KnightRT ?
"Fitone, I thought you said you were a trainer. That’s a bit parochial don’t you think? "
Last, time I checked parochial means belonging to a parish. So, I don’t know what you are talking about KnightRT please elborate a little more.
If your saying most trainer think a “ballistic bench press or reverse crunches” are wrong and dangerous well I like to say that I am one of those trainers are well informed on what is good and bad.
Amazing that you’d take the time to correct me without looking it up. Try again.
That most certainly was NOT what I said. You pigeonhole an entire apparatus to two possible uses, totally disregarding a number of far more conventional, and effective, motions.
Why?
Tell me your response is sound reasoning, and not a lemming rehash of the company line.
Its just a tool. This is like builders argueing over whether a spanner is better than a chisel. They both have their uses. Lets not stick our heads too far far up our own holy-than thou-asses.
Often use the SM for shrugs (500lbs+ is alot too hold for a guy with a dick bigger than his forearms), calfraises etc and sometimes PRESSING MOVEMENTS, holy shit unleash the dogs.
The reason you like the feel of the smith is because it’s counterbalanced.
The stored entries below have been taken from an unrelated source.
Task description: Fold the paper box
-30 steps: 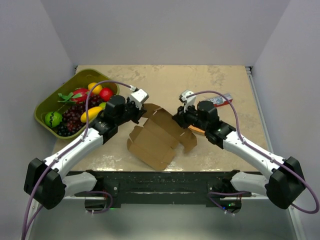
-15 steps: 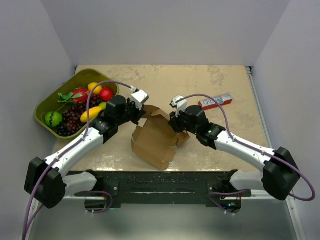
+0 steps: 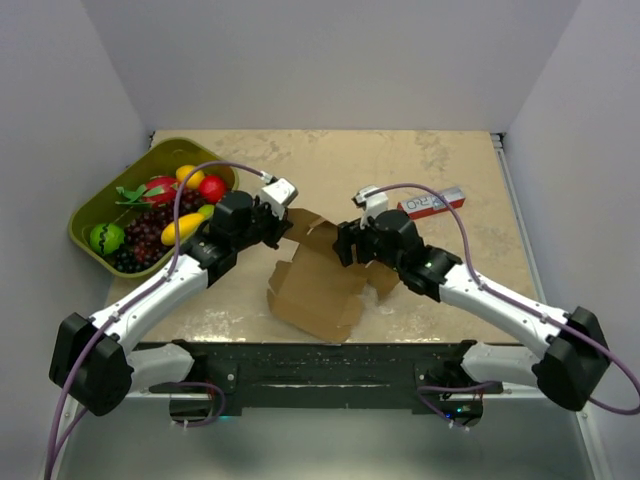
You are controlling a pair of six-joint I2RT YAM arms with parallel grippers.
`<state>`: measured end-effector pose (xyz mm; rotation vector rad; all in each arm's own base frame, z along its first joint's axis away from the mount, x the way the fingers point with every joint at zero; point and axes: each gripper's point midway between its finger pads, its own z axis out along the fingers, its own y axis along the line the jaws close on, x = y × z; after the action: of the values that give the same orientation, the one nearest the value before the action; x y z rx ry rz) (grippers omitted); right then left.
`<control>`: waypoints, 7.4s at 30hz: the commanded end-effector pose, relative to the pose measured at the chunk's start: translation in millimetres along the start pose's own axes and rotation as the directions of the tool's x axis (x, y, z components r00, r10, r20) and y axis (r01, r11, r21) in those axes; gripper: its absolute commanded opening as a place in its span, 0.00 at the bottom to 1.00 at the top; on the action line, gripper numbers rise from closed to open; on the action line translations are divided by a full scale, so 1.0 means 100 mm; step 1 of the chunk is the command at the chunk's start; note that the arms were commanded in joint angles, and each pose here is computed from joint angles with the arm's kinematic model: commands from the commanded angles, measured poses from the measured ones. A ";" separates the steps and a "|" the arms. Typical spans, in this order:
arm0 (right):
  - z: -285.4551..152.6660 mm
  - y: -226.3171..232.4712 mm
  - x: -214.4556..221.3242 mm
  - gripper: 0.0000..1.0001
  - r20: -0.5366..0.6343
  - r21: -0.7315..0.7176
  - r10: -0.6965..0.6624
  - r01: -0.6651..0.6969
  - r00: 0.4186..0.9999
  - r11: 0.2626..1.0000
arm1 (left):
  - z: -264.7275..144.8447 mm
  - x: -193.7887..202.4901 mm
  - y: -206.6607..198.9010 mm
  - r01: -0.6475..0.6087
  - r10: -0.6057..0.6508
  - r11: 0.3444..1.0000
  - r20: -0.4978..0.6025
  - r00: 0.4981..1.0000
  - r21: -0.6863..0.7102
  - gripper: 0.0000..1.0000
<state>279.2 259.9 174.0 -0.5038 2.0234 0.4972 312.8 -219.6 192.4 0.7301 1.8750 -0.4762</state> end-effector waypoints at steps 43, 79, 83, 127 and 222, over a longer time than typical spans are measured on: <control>-0.27 -0.48 -0.58 0.87 0.251 -0.350 0.967 -0.936 -0.049 0.043 | -0.15 -0.44 -0.12 -0.061 0.076 0.996 0.234 0.969 -0.070 0.00; 0.41 -0.57 0.17 0.04 0.240 -0.174 0.970 -0.982 0.030 0.073 | 0.14 0.22 -0.30 0.005 -0.005 1.000 -0.006 1.000 0.005 0.42; 0.44 -0.53 0.20 0.01 0.231 -0.161 0.971 -0.982 0.055 0.094 | -0.01 0.12 -0.26 -0.064 0.064 0.998 0.039 0.997 -0.012 0.68; 0.34 -0.58 0.20 0.00 0.260 -0.185 0.964 -0.977 0.052 0.103 | 0.63 0.43 -0.52 -0.239 0.239 0.971 -0.002 0.971 0.022 0.67; 0.34 -0.66 0.44 0.00 0.292 -0.130 0.954 -0.985 0.070 0.112 | 0.65 0.21 -0.64 0.283 -0.307 0.949 0.199 0.931 0.140 0.50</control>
<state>324.6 212.2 113.9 1.2149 1.7264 1.1753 301.7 -285.7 113.8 0.4733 1.9056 -0.7525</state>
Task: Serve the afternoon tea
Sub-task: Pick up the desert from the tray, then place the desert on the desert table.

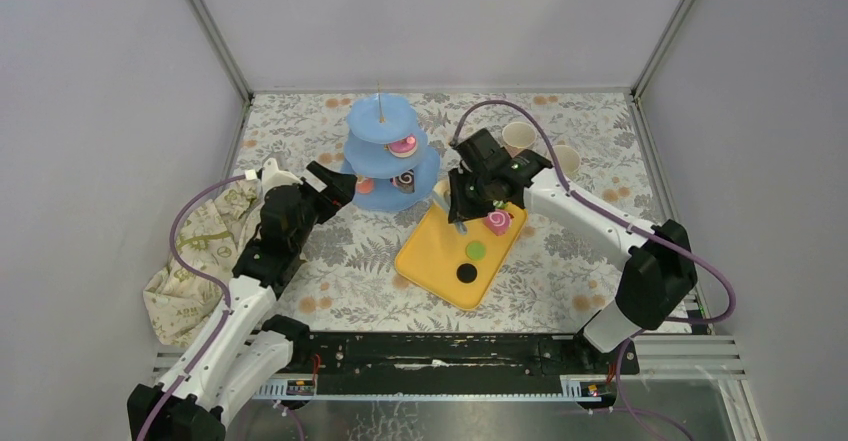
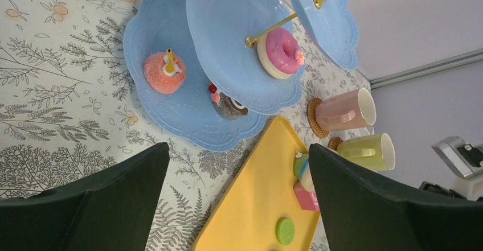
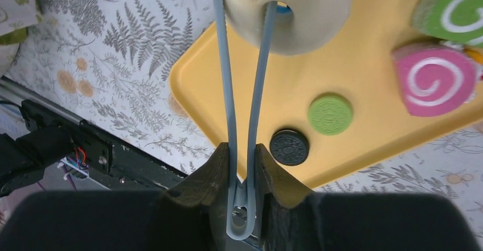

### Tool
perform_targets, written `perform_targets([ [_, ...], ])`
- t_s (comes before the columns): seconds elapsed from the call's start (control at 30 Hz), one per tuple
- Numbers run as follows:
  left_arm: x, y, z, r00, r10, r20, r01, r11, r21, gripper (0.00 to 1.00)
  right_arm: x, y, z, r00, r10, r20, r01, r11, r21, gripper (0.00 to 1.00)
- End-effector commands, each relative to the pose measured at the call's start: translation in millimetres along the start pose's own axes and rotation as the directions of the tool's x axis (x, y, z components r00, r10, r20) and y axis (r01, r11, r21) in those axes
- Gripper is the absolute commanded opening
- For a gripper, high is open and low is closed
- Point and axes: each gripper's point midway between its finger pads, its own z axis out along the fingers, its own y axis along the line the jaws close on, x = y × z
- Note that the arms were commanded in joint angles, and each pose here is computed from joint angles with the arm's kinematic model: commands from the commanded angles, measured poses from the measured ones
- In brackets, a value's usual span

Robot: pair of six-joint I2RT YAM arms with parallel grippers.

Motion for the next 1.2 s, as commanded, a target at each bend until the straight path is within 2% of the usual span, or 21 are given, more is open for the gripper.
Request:
perform_targets([
  [0.0,-12.8,-14.5,-2.9,0.999,0.002,0.041,-0.004,0.999,0.044,1.00,-11.5,35.1,-18.4,0.995,-0.025,0.098,0.031,0.998,-0.063,0.00],
  [0.57,-15.1,-12.7,-4.7,0.999,0.012,0.043,-0.014,1.000,0.027,1.00,1.9,135.6,-19.2,0.975,-0.178,0.131,0.197,0.968,-0.156,0.00],
  [1.17,-26.1,-5.3,-14.7,0.996,0.000,0.093,0.002,1.000,-0.017,1.00,1.4,183.4,-1.2,0.959,-0.253,0.124,0.272,0.947,-0.169,0.00],
])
When you use it to move weight, it assits you. But not in a small way, mind you. Kind of like when you see someone spotting someone and the spotter is getting the workout, not the lifter. You like the feel of it because it makes your workout much easier than it would be otherwise. Ditch the straps. Ditch the belt. Ditch the gloves. Ditch the smith.
Since time is limited for most, the Smith is drastically mediocre at best. Working a group of muscles in one plane of motion doesnt make much sense to me.
About benching to the neck, I have looked it up in Ian’s book Get Buffed!, and I have not found the reason. It does say to lower the bar to the upper pecs, lower neck area. Can someone answer this?